Pamir felt relief followed by a nagging sense that he shouldn’t feel that way. They weren’t in genuine danger. Not like walking on the hull of a streakship is dangerous, no. The skimmer was clinging to places where the polyponds weren’t falling. And if that changed, they could slide right or left, avoiding any hard blows. And even if the great sacks of water swept over them, the skimmer was adapted to withstand, at least for a little while, the most brutal conditions.

Hopefully.

They had come here to stand witness. But more to the point, they came because sitting at the last Master Captain’s dinner, Pamir had professed, “We can’t just hide away under the hull.” Because it would matter to an assortment of species, not to mention a fair number of angry humans, he argued, “Someone has to go above and throw some curses at these shits.”

He did his cursing now, in a string of rich languages.

Osmium joined in, then Conrad, and while they were accusing the polyponds of every sort of unnatural mating and scatological crime, their skimmer passed into a large field of radio dishes—giant bowls of upturned webs balancing like the most talented of gymnasts upon the very tall, very narrow diamond pedestals.

Through the webbing, they could still see the deluge. A handful of polyponds were diving into the nearest plume of superheated steam, their skins peeled away in an instant, their bodies heated before the final impact. According to simulations, after another six waves the atmosphere would be deep enough and high enough to act like a meaningful brake, and from then on, each of the falling polyponds would splash into the atmosphere first, then into the new sea, never touching the hull lying beneath.
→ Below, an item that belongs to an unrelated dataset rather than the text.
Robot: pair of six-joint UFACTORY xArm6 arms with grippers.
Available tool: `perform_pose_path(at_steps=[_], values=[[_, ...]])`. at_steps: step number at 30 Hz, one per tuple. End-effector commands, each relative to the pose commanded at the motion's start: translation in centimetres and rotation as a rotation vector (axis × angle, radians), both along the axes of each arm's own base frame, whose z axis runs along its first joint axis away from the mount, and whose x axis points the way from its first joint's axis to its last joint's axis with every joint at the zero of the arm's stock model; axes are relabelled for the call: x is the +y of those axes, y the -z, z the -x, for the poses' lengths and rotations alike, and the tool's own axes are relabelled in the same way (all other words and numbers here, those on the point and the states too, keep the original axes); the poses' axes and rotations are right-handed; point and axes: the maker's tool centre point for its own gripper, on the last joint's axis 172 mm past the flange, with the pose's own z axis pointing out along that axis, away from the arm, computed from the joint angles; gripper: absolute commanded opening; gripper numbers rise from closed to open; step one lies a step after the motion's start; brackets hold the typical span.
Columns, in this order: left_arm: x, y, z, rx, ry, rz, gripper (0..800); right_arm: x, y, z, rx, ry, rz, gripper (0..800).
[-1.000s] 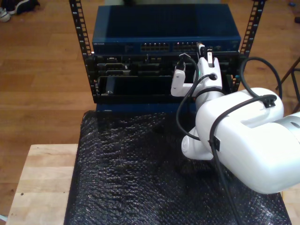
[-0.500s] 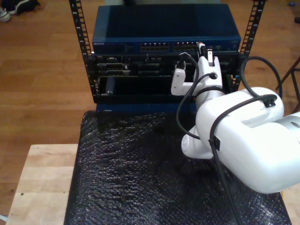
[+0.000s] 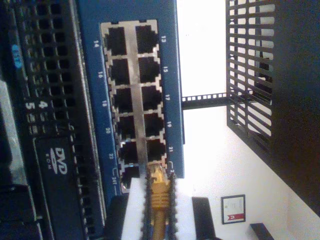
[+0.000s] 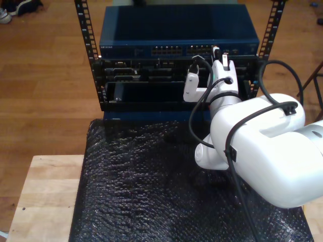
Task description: Grab the cable and plug it in
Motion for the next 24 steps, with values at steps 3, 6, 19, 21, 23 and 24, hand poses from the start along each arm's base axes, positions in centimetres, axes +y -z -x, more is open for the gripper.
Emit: perform_pose_path(at_steps=[3, 6, 19, 21, 23, 24], values=[[0.00, 0.00, 0.00, 0.000, 0.000, 0.000, 800, 0.10, 0.26, -0.13, 0.007, -0.003, 0.001, 0], [0.00, 0.00, 0.00, 0.000, 0.000, 0.000, 800, 0.23, 0.18, -0.47, 0.005, -0.004, -0.002, 0], [0.00, 0.00, 0.00, 0.000, 0.000, 0.000, 800, 0.15, 0.25, -0.55, 0.003, -0.002, -0.004, 0], [0.00, 0.00, 0.00, 0.000, 0.000, 0.000, 800, 0.05, 0.14, -0.57, 0.002, -0.001, -0.006, 33], [0.00, 0.00, 0.00, 0.000, 0.000, 0.000, 800, -0.03, 0.31, -0.56, 0.006, -0.001, -0.006, 101], [0.00, 0.00, 0.00, 0.000, 0.000, 0.000, 800, -0.09, 0.31, -0.58, 0.006, -0.001, -0.005, 124]])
“A kilometer ahead,” Osmium promised.

Their skimmer slowed with a bone-rattling jolt, its course shifting right and back again, dancing around one of the tall pedestals.
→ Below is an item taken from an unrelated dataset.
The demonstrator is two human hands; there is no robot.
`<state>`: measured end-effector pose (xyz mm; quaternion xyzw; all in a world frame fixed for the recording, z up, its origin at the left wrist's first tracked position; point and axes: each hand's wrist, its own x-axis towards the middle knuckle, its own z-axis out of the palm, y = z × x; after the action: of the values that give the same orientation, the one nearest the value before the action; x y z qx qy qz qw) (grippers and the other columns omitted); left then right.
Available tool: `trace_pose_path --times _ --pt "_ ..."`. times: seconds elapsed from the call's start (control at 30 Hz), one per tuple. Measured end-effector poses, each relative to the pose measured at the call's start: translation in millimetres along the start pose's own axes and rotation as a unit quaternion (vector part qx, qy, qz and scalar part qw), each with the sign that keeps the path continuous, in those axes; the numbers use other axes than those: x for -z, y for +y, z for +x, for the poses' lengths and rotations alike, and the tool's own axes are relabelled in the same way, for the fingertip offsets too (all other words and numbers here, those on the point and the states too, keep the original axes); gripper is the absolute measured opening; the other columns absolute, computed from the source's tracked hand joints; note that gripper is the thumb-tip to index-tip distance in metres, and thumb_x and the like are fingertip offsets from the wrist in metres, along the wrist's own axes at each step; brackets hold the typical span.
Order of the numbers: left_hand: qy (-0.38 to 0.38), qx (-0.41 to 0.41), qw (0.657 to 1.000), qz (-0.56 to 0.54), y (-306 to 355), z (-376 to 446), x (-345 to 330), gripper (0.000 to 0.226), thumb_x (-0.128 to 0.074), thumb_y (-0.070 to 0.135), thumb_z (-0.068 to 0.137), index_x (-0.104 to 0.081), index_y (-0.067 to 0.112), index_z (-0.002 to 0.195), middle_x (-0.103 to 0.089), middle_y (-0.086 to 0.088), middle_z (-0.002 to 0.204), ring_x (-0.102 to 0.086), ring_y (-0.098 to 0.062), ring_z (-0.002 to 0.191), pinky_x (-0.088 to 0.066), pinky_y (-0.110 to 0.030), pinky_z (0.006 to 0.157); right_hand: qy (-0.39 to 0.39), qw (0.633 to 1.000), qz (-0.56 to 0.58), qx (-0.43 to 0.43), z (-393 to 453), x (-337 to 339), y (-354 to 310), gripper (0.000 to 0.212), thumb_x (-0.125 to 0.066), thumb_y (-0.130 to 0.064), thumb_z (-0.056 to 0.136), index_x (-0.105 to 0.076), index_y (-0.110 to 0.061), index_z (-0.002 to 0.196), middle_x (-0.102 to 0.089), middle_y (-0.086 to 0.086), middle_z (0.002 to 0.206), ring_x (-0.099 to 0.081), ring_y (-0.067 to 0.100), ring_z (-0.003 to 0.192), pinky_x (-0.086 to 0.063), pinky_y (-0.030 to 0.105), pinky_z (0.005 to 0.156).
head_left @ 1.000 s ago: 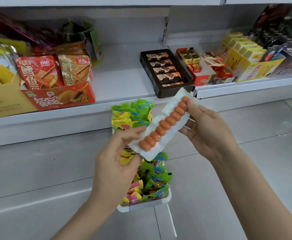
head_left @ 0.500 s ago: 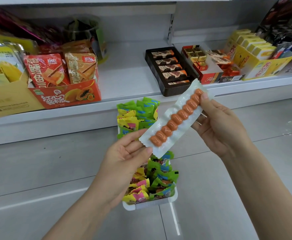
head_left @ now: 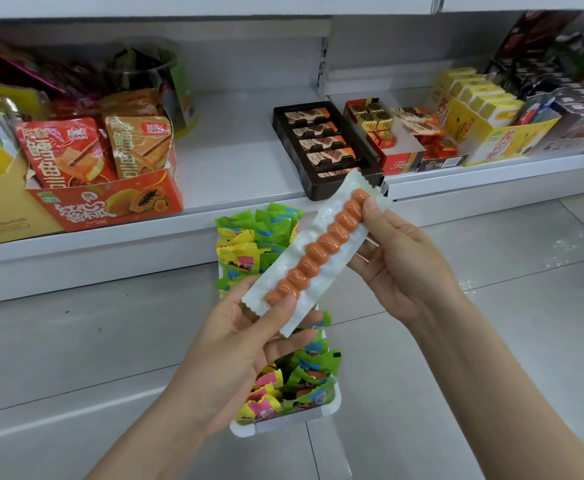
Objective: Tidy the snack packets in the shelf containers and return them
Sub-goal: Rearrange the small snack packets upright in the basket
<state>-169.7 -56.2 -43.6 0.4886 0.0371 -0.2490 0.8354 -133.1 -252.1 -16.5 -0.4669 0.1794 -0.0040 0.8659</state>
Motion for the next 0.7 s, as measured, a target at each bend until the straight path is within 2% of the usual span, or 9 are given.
trace_pose_path --times 0.1,0.2,0.27,0.33,0.37,0.43,0.5,0.6,0.7 --pt "0.037 -0.04 0.998 0.036 -0.2 2.9 0.0 0.029 -0.076 0.027 0.072 -0.075 0.028 0.101 -0.076 -0.008 0.102 -0.074 -0.02 0.09 -0.058 -0.023 0.069 0.002 1.0 -0.007 0.001 0.5 -1.6 1.4 0.024 -0.06 -0.027 0.096 -0.072 -0.007 0.105 -0.076 0.009 0.103 -0.074 0.018 0.088 -0.061 0.031 0.075" --pt "0.094 -0.128 0.98 0.124 0.3 8.8 6.3 0.024 -0.076 0.028 0.074 -0.076 0.035 0.097 -0.077 -0.001 0.097 -0.074 -0.016 0.09 -0.057 -0.022 0.074 0.031 0.994 -0.101 -0.024 0.9 3.0 -2.8 0.041 -0.055 -0.042 0.098 -0.07 -0.005 0.106 -0.076 0.012 0.102 -0.075 0.024 0.093 -0.062 0.033 0.075" --pt "0.092 -0.207 0.949 0.218 3.0 14.3 11.8 0.026 -0.075 0.016 0.08 -0.076 0.038 0.094 -0.076 0.007 0.097 -0.072 -0.01 0.092 -0.054 -0.019 0.079 0.034 0.991 -0.11 -0.074 1.4 7.8 -11.2 0.06 -0.043 -0.055 0.099 -0.065 0.0 0.111 -0.074 0.019 0.106 -0.074 0.031 0.094 -0.063 0.038 0.074" --pt "0.056 -0.256 0.912 0.317 6.0 20.1 17.1 0.044 -0.072 -0.004 0.083 -0.077 0.038 0.096 -0.075 0.011 0.103 -0.069 -0.008 0.1 -0.054 -0.024 0.086 0.017 0.989 -0.092 -0.112 0.3 13.2 -23.9 0.073 -0.039 -0.064 0.095 -0.062 0.003 0.115 -0.072 0.023 0.109 -0.073 0.037 0.094 -0.063 0.041 0.07" --pt "0.044 -0.274 0.889 0.363 7.3 22.7 19.8 0.053 -0.071 -0.014 0.079 -0.077 0.035 0.097 -0.073 0.012 0.108 -0.067 -0.009 0.107 -0.053 -0.027 0.09 0.0 0.988 -0.1 -0.117 -1.3 16.3 -30.3 0.074 -0.042 -0.064 0.093 -0.062 0.003 0.116 -0.072 0.024 0.108 -0.073 0.037 0.094 -0.063 0.039 0.067" --pt "0.03 -0.314 0.839 0.444 8.6 25.9 21.4 0.064 -0.069 -0.023 0.069 -0.076 0.031 0.103 -0.07 0.015 0.116 -0.063 -0.009 0.115 -0.051 -0.024 0.095 -0.036 0.983 -0.155 -0.09 -5.2 23.6 -38.6 0.058 -0.051 -0.048 0.093 -0.064 0.003 0.117 -0.074 0.021 0.104 -0.075 0.03 0.091 -0.061 0.031 0.065" --pt "0.028 -0.328 0.811 0.484 6.3 27.8 19.4 0.066 -0.071 -0.015 0.069 -0.071 0.032 0.116 -0.067 0.017 0.12 -0.061 -0.005 0.117 -0.047 -0.017 0.095 -0.045 0.971 -0.232 -0.026 -8.6 32.9 -44.6 0.04 -0.056 -0.029 0.094 -0.065 0.004 0.114 -0.077 0.015 0.095 -0.075 0.02 0.084 -0.059 0.022 0.065" --pt "0.003 -0.256 0.797 0.548 0.7 27.5 16.6 0.06 -0.074 0.023 0.082 -0.051 0.042 0.134 -0.058 0.023 0.128 -0.05 0.006 0.122 -0.04 -0.012 0.098 -0.039 0.947 -0.303 0.101 -14.1 45.1 -65.5 0.035 -0.068 -0.037 0.08 -0.074 -0.008 0.099 -0.078 0.008 0.089 -0.075 0.016 0.08 -0.059 0.021 0.067" --pt "-0.061 -0.23 0.696 0.678 -7.1 27.7 21.8 0.056 -0.066 0.052 0.087 -0.053 0.029 0.136 -0.057 0.014 0.126 -0.045 -0.004 0.123 -0.037 -0.025 0.104 -0.026 0.894 -0.397 0.204 -21.1 51.8 -90.5 0.042 -0.075 -0.061 0.073 -0.078 -0.028 0.098 -0.078 0.0 0.095 -0.076 0.019 0.085 -0.062 0.033 0.072"
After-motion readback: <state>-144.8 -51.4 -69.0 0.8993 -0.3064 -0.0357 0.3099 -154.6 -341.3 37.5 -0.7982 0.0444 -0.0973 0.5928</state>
Pamir stared at the carnage overhead, then gradually noticed the dish itself. Almost a kilometer across, its body was finer than a spiderweb and strong as any gemstone. And it was moving. Even as they streaked beneath it, heading for its pedestal and a narrow passageway leading down, he watched the dish respond to something of interest, something it could hear coming from a point very near the horizon.

Before he could ask, Washen called him.

“Busy?” she joked.

Every dish in the field was being realigned. He saw that with one nexus, and with another, he told Washen, “Rather.”

“It’ll wait,” she mentioned.

Overhead, a scant ten thousand kilometers away, an ocean’s worth of water was falling toward Pamir’s head. One last time, he cursed the polyponds. Then the skimmer came to a final stop, and throwing on a helmet, he followed Conrad and Osmium out into the vacuum, walking to a doorway that abruptly pulled open for them.